# European Power - Temporary Conversion



## RAH (Apr 22, 2007)

Howdy Cousins!
My wife and I will be touring the European motorsports circuit this year for just few months, shipping our all electric coach to Europe. We are aware of the amperage issues and wonder what your recommendations would be for a temporary transformer install with, most importantly, surge, current flux and grounding protection at its best.

We see stateside tuning active on this forum and maybe they have a recommendation. We are running a 12K Powertech genny and will probably attempt to get 500-watts of solar installed to keep the domestic batteries topped in between sites (not certain). Our main worry is power protection for this temporary tour.

Thanks,
Robert


----------



## RAH (Apr 22, 2007)

*BUMP*
I will make a second call for any good recommendations for converting 240/50 shore power to 115/60 while in Europe. I have to believe most "Yank" motorhomes here have had some type of conversion work.
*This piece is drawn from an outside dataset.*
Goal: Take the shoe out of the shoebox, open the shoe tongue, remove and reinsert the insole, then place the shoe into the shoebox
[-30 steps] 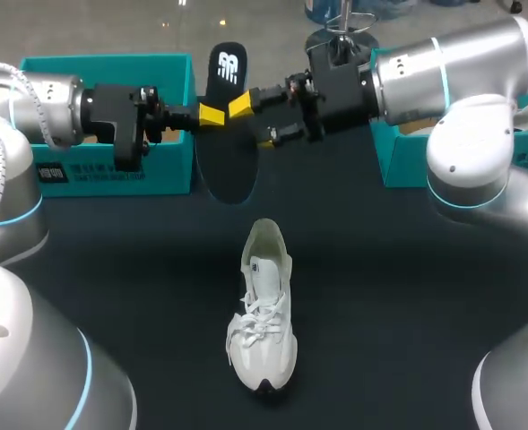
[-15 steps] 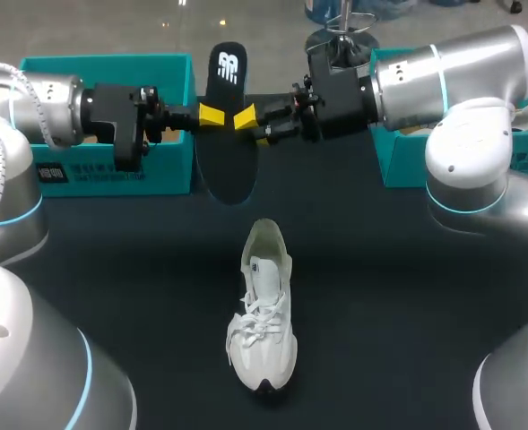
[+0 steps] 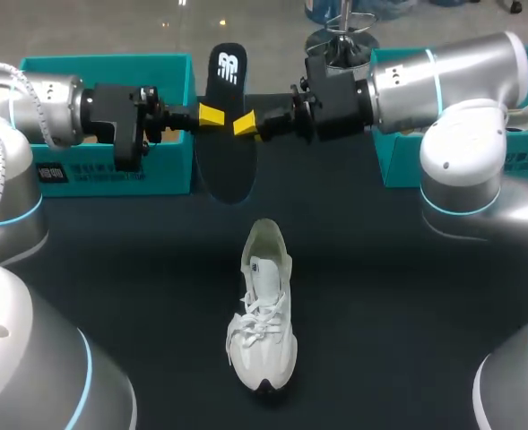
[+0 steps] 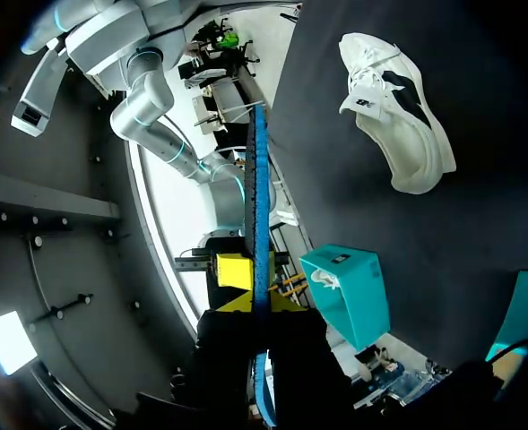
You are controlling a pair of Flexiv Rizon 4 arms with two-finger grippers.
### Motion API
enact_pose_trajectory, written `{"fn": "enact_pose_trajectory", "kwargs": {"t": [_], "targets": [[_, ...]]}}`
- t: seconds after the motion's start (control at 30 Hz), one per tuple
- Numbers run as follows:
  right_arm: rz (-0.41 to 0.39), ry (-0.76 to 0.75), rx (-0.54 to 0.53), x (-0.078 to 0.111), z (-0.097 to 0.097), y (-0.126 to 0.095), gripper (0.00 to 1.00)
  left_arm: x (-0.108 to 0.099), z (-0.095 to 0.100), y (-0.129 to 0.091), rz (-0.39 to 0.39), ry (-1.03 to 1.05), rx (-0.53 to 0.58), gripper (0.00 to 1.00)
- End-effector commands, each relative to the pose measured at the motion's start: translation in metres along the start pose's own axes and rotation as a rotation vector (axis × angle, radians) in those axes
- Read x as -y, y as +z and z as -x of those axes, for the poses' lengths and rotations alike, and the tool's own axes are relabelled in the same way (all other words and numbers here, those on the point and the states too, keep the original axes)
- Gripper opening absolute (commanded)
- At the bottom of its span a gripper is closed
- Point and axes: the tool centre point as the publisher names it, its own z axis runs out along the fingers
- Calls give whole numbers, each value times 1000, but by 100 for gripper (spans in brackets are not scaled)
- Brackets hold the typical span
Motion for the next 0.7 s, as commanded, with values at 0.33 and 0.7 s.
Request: {"fn": "enact_pose_trajectory", "kwargs": {"t": [0.33,0.7], "targets": [[16,-6,27,2,1,3,0,0,0,1,0,2,1,0],[42,-35,156,-4,32,-26,0,-2,7,-36,-181,-449,-134,100]]}}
I posted on my USA home forum a minute ago and got eight responses in the last few minutes. Unfortunately, these guys do not have the first-hand experience with this issue. I am particularly interested in the 50/60 frequency conversion and if this is necessary or has been done yet.

Anyone care to take a shot from the UK?

Thanks! Robert


----------



## gromett (May 9, 2005)

I am very suprised that no one has responded to this yet.
The 50/60 Hz shouldn't be an issue with pretty much anything. I can't think of anything off the top of my head that relies on mains frequency these days. Old TV's used to get there V-refresh freq from this but not since the mid 80's when solid state PLL circuits took over.

The 220v european/240V uk voltage conversion on a temporary basis can be done with a straight forward step down transformer. I used to work for a transformer company and we made loads of these for US Navy for when their staff were in the uk.

As you don't want a permanent conversion and have all US gear in the van you just need a straight forward step down transformer.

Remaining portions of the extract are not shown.